Collect all lines below with the string "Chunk".

Items from a dataset
• • • • • • •
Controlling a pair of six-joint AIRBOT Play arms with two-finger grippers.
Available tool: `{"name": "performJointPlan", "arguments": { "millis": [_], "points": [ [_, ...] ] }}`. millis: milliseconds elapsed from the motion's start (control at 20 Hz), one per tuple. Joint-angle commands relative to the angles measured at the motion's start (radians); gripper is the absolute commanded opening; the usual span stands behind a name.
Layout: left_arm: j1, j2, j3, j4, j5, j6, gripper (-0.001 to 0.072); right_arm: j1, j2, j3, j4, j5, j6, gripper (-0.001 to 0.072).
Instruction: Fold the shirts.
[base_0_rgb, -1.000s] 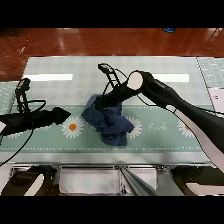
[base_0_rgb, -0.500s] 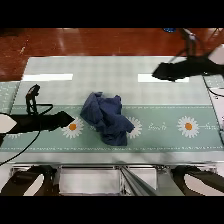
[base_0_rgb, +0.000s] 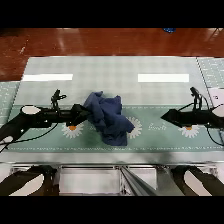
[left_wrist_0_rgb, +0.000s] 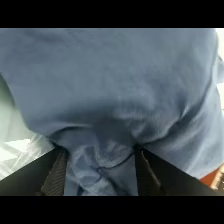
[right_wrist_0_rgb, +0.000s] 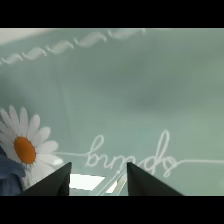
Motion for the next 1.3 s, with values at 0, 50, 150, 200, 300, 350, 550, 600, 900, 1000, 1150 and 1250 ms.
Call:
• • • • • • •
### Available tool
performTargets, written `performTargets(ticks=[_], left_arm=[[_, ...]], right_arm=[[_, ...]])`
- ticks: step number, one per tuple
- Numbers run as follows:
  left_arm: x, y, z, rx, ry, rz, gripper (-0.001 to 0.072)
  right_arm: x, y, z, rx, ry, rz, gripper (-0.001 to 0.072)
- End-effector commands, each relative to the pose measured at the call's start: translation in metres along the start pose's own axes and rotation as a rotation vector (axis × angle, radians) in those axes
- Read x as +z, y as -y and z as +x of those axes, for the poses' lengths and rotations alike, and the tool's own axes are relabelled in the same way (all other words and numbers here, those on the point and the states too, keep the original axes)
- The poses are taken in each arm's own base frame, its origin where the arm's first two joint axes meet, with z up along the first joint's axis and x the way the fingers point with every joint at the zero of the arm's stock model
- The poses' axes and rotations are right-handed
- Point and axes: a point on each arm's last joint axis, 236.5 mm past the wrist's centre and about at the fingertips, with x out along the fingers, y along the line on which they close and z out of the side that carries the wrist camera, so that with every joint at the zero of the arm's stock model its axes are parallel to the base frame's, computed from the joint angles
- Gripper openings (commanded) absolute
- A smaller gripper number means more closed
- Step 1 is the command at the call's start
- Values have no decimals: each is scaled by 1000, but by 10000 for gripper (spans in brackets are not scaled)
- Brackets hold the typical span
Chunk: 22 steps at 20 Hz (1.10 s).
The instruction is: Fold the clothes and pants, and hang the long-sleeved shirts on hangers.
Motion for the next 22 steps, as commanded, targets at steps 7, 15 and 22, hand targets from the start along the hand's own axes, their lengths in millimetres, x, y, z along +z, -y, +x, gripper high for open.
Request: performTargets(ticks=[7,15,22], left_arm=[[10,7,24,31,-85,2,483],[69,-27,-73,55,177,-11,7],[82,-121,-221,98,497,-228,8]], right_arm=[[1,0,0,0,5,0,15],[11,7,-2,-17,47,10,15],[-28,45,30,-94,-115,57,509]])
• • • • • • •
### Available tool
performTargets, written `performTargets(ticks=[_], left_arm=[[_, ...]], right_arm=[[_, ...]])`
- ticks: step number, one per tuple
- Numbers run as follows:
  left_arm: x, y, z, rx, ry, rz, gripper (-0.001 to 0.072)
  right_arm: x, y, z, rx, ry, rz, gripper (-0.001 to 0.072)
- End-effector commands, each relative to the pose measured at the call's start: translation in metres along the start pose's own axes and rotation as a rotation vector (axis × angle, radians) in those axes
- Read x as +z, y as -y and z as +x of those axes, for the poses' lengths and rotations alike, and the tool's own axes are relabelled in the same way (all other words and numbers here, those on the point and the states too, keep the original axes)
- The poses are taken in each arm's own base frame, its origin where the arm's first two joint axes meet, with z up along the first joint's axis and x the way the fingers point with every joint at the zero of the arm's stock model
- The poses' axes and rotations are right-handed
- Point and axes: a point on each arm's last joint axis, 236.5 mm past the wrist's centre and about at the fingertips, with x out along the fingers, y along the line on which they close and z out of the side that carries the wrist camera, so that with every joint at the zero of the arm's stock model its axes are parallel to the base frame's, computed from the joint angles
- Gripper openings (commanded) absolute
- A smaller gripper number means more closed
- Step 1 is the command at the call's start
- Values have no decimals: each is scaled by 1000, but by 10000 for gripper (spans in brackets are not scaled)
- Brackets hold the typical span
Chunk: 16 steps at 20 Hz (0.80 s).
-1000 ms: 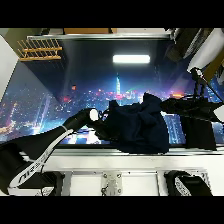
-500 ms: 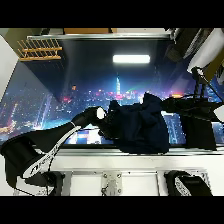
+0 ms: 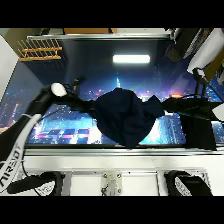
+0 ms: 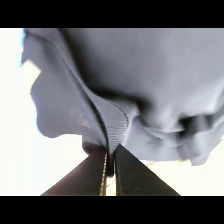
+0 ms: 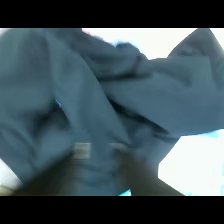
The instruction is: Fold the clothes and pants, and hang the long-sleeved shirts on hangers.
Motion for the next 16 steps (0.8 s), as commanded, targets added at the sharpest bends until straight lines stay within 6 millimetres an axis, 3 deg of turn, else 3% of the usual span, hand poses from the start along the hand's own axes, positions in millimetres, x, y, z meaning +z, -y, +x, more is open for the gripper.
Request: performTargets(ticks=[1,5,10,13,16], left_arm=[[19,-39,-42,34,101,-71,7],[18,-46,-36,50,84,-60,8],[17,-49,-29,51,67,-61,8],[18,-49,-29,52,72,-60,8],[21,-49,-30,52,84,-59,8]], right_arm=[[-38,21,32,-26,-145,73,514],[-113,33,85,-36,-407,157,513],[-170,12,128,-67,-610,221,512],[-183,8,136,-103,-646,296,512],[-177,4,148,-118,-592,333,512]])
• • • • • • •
Result below:
Chunk: 22 steps at 20 Hz (1.10 s).
Chunk: 16 steps at 20 Hz (0.80 s).

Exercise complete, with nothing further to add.